I have an R dataframe that I scraped from the internet using readHTMLTable()
in the XML
package. The table looks like the following excerpt with multiple variables/columns for population and year. (Note that the years are not duplicated across columns and represent a unique identifier for population.)
year1 pop1 year2 pop2 year3 pop3
1
2 16XX 4675,0 1900 6453,0 1930 9981,2
3 17XX 4739,3 1901 6553,5 1931 ...
4 17XX 4834,0 1902 6684,0 1932
5 180X 4930,0 1903 6818,0 1933
6 180X 5029,0 1904 6955,0 1934
7 181X 5129,0 1905 7094,0 1935
8 181X 5231,9 1906 7234,7 1936
9 182X 5297,0 1907 7329,0 1937
10 182X 5362,0 1908 7422,0 1938
I would like to reorganize the data into just two columns, one for year and one for population that looks like the following:
year pop
1
2 16XX 4675,0
3 17XX 4739,3
4 17XX 4834,0
5 180X 4930,0
6 180X 5029,0
7 181X 5129,0
8 181X 5231,9
9 182X 5297,0
10 182X 5362,0
11 1900 6453,0
12 1901 6553,5
13 1902 6684,0
... ... ...
21 1930 9981,2
22 ...
The values from the variables/columns year2
and year3
are appended below year1
, as are the corresponding population values.

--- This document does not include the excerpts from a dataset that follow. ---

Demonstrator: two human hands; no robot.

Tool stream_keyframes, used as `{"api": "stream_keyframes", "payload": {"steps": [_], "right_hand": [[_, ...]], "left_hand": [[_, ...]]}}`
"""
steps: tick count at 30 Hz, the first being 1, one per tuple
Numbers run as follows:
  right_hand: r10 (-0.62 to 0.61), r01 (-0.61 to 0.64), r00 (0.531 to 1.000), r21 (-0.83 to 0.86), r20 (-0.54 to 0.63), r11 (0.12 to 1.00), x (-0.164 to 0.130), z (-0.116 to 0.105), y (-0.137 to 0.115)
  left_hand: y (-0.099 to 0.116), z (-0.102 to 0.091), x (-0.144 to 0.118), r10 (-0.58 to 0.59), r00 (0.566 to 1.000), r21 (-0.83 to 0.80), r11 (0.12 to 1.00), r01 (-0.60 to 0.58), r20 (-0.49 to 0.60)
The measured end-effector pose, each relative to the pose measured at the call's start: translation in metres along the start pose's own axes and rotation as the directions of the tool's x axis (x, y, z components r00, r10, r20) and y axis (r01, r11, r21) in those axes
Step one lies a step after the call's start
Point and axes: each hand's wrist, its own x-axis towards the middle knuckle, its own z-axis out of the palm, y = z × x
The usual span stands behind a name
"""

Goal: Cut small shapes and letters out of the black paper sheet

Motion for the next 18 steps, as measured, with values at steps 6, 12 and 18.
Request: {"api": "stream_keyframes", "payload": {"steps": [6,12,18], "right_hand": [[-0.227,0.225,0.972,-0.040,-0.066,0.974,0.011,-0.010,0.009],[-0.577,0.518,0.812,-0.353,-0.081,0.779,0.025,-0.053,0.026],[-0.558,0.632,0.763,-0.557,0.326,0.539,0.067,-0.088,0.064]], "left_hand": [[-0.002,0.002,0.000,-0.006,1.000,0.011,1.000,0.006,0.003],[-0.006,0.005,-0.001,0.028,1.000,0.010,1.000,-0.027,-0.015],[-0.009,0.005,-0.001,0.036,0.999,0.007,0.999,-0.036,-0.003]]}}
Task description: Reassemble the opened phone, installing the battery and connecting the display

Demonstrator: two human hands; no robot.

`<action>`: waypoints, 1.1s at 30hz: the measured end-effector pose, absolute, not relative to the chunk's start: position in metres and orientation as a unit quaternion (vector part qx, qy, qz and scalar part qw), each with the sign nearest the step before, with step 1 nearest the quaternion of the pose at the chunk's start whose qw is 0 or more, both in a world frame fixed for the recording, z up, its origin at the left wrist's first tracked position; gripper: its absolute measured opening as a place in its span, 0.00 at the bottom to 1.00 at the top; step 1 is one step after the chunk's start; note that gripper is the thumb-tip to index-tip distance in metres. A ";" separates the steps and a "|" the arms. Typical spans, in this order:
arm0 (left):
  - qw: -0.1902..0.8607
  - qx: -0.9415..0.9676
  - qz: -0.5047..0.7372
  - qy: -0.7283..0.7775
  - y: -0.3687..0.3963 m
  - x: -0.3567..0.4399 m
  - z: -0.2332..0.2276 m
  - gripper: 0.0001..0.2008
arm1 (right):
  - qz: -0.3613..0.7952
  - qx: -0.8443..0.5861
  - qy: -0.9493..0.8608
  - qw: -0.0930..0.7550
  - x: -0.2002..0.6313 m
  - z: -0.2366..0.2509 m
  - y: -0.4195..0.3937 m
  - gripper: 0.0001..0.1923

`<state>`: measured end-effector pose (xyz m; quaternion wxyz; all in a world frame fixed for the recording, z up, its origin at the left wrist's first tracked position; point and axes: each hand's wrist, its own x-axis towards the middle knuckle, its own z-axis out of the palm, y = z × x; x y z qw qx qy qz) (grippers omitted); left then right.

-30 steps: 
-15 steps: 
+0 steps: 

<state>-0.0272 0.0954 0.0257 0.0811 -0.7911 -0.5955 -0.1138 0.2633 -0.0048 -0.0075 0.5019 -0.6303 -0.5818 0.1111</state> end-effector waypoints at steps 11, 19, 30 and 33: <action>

I have considered the following:
(1) Looping over the population and year columns (n>2
) and adding those values as new observations to year1 and population1 will work, but this seems unnecessarily cumbersome.
(2) I have tried melt as below, but either it cannot handle the id variable split across multiple columns, or I am not implementing it correctly.
df.melt <- melt(df, id=c("year1", "year2",...)
(3) Lastly, I considered pulling out each year column as its own vector, and appending each of those vectors together as here:
year.all <- c(df$year1, df$year2,...)
However, the above returns the following for year.all
[1] 1 2 3 3 4 4 5 5 6 6 7 8 8 9 9 9 10 11 12 13 14 15 16 17 18 19 20 21 22 23 24 1 1 2 ...
rather than this
[1] 16XX 17XX 17XX 180X 180X 181X 181X 182X 182X 1900 1901 1902...
If there is a straightforward way of accomplishing this reorganizing I would love to learn it. Many thanks for the help.